=== Work required ===
Each line with the string "black" is to be copied from the records below.

--------

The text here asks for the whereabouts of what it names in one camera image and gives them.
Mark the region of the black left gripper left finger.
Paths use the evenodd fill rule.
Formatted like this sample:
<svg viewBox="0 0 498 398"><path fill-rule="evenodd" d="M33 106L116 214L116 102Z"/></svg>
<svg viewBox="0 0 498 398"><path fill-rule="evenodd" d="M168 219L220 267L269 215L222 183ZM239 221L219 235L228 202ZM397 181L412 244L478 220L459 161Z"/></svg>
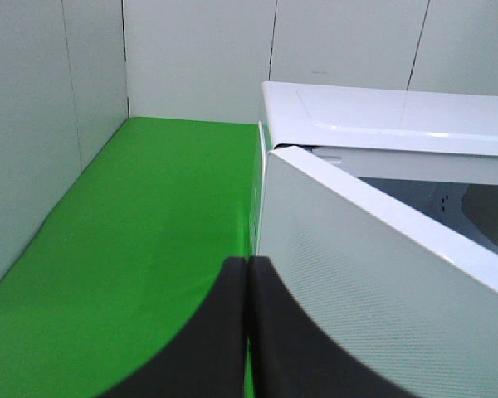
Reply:
<svg viewBox="0 0 498 398"><path fill-rule="evenodd" d="M192 317L140 369L102 397L243 397L248 261L228 257Z"/></svg>

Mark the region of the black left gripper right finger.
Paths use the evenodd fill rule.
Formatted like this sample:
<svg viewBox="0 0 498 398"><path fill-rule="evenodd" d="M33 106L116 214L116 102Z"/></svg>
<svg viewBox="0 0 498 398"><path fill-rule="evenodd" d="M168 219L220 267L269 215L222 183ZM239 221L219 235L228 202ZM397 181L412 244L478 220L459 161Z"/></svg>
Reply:
<svg viewBox="0 0 498 398"><path fill-rule="evenodd" d="M247 335L256 397L411 396L323 332L267 257L248 263Z"/></svg>

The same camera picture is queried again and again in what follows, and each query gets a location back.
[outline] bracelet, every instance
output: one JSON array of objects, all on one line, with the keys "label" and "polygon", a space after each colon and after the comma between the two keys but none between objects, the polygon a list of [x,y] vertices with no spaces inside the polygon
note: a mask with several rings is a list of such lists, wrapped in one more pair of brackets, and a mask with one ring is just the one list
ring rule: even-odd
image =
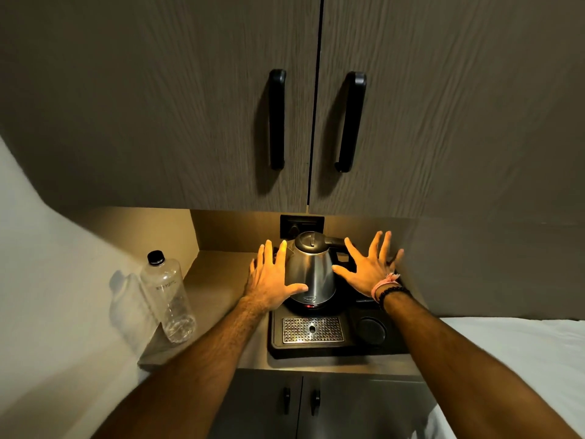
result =
[{"label": "bracelet", "polygon": [[403,286],[395,286],[395,287],[392,287],[392,288],[388,288],[387,290],[382,291],[382,294],[380,295],[380,300],[378,302],[380,304],[380,308],[382,308],[383,311],[385,311],[384,310],[384,299],[386,298],[386,296],[389,295],[390,293],[396,293],[396,292],[404,293],[406,295],[409,295],[410,297],[413,296],[410,293],[410,291],[408,291]]},{"label": "bracelet", "polygon": [[371,289],[371,297],[372,297],[372,299],[376,300],[376,290],[378,288],[380,288],[382,285],[388,285],[390,283],[395,283],[396,285],[399,285],[399,283],[396,281],[396,279],[398,279],[399,277],[400,277],[400,274],[388,273],[386,275],[386,278],[385,279],[380,280]]}]

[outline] plastic bottle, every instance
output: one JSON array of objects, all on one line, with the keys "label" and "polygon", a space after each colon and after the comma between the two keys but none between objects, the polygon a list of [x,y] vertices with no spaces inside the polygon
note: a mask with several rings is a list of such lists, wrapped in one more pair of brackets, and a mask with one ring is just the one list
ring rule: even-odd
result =
[{"label": "plastic bottle", "polygon": [[179,261],[165,259],[162,251],[151,251],[140,278],[167,338],[175,344],[189,339],[195,332],[196,324],[183,285]]}]

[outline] electric kettle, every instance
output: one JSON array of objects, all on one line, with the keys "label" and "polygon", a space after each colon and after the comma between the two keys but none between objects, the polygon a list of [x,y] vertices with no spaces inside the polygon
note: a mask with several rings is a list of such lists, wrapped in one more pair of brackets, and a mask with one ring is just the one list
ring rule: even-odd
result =
[{"label": "electric kettle", "polygon": [[310,307],[318,307],[335,294],[335,281],[331,266],[333,252],[345,252],[343,239],[326,237],[320,232],[307,231],[287,242],[284,284],[304,283],[309,287],[291,299]]}]

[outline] cabinet door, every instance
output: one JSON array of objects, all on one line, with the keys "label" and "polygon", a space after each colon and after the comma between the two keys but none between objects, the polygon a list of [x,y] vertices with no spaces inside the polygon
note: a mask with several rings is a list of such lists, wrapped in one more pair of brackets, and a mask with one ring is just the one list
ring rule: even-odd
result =
[{"label": "cabinet door", "polygon": [[[294,439],[302,382],[297,373],[238,369],[208,438]],[[288,402],[285,389],[290,390]]]},{"label": "cabinet door", "polygon": [[[325,0],[310,211],[585,221],[585,0]],[[333,167],[350,71],[367,87]]]},{"label": "cabinet door", "polygon": [[[55,207],[305,211],[320,0],[4,0],[0,129]],[[268,74],[287,71],[285,166]]]},{"label": "cabinet door", "polygon": [[[318,409],[311,398],[321,392]],[[436,405],[427,384],[408,376],[315,373],[303,377],[298,437],[363,439],[424,437]]]}]

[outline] pink bracelet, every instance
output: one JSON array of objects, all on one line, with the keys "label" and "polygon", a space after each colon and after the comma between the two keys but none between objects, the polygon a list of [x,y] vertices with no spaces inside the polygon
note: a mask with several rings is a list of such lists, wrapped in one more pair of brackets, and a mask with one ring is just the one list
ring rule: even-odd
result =
[{"label": "pink bracelet", "polygon": [[380,280],[378,283],[374,285],[371,289],[371,297],[372,299],[376,300],[376,290],[383,285],[388,285],[389,283],[395,283],[398,285],[399,283],[396,281],[400,277],[400,274],[388,273],[385,279]]}]

--------

=== Response area ===
Mark the region of the black left gripper left finger.
Mark the region of the black left gripper right finger.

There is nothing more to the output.